When I was twelve I was invited to his concert in Oslo. It was for a birthday. I had no idea who he really was. My first CD had been "It's not easy being Green", a Kermit the frog compilation of songs sung by a list of artists consoling Kermit's despair with Miss Piggy. The concert was incredible. from the moment he came on stage the audience was in awe, moved to tears, screaming, and silent when his musical numbers required it. He was a star. A super star. Nobody will ever compare. His dedication shone through his perfectly choreographed dances, each step was there for a reason, followed by a perfectly accompanied move. His passion for entertaining, spreading joy was insurmountable, incomparable, will always be, unforgettable.

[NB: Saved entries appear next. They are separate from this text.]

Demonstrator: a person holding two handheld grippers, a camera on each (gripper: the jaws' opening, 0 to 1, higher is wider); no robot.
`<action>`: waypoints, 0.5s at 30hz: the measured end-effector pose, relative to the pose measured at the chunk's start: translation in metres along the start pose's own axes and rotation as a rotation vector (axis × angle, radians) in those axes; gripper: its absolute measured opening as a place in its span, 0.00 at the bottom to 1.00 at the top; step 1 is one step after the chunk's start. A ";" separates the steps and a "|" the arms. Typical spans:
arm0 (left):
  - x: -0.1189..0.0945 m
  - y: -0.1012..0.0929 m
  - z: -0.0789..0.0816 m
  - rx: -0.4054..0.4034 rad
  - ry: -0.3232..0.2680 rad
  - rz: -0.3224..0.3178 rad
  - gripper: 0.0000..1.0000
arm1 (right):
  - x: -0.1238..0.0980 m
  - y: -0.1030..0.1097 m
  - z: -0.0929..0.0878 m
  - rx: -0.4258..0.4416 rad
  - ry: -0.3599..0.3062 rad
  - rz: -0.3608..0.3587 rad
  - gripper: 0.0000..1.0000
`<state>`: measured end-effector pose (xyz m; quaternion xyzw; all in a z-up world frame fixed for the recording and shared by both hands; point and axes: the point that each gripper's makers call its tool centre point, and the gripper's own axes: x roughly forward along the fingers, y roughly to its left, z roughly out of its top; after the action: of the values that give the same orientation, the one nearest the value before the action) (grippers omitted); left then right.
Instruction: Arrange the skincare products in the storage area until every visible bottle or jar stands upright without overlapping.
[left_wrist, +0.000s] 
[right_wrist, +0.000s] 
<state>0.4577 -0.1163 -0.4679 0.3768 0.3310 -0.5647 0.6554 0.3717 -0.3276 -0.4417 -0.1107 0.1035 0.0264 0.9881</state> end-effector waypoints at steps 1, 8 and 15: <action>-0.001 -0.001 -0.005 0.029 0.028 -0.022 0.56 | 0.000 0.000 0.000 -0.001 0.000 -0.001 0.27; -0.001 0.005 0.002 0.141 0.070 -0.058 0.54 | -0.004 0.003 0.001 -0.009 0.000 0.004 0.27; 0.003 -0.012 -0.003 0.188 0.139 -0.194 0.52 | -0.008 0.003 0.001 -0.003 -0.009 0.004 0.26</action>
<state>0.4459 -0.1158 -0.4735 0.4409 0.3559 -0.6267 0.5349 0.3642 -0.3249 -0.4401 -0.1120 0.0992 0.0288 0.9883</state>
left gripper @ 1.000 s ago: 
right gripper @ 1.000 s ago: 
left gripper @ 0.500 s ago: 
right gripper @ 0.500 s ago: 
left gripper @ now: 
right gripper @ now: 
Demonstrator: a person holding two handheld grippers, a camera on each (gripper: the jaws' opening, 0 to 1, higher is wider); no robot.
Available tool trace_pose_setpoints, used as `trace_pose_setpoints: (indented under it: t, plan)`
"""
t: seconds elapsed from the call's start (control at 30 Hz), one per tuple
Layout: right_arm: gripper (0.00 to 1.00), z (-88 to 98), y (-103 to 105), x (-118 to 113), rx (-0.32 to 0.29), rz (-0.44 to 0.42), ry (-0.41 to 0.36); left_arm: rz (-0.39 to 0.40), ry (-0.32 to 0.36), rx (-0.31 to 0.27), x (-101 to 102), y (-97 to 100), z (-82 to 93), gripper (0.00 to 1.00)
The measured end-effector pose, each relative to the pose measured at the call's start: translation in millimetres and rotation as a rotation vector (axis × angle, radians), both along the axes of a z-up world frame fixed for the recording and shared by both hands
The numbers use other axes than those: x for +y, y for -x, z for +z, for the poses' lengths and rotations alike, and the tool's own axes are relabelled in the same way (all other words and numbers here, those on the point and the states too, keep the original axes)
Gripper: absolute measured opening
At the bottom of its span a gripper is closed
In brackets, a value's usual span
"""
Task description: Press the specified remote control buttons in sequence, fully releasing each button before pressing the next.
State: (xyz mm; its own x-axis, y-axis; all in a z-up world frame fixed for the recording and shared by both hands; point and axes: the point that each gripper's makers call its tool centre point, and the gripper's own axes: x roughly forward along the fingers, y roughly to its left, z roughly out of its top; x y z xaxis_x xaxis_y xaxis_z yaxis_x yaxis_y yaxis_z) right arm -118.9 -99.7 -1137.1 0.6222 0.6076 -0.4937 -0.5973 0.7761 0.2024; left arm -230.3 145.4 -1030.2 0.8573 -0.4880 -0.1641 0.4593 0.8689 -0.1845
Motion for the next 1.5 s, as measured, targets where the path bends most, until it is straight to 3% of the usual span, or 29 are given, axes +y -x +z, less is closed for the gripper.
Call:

I was in New York, in Lord and Taylor's in the shoe department when the news spread like wild fire, of his death. First we were told that he had had a heart attack. Sadly, everyone knew. We all knew this was it, his number was up, and he was dead. There was a true sense of loss that afternoon. We all sat in silence as the news sunk in. Even those who hadn't really liked him felt sad. That night his music boomed through the city. Every borough mourned his death. In Bedford Stuyvesant, Brooklyn, our crack addict neighbours played his music all night, singing and dancing.

He was a complex character, obviously with many issues, but an icon nonetheless. A true mark was made in musical history by him. May he rest in peace, and find happiness wherever he is.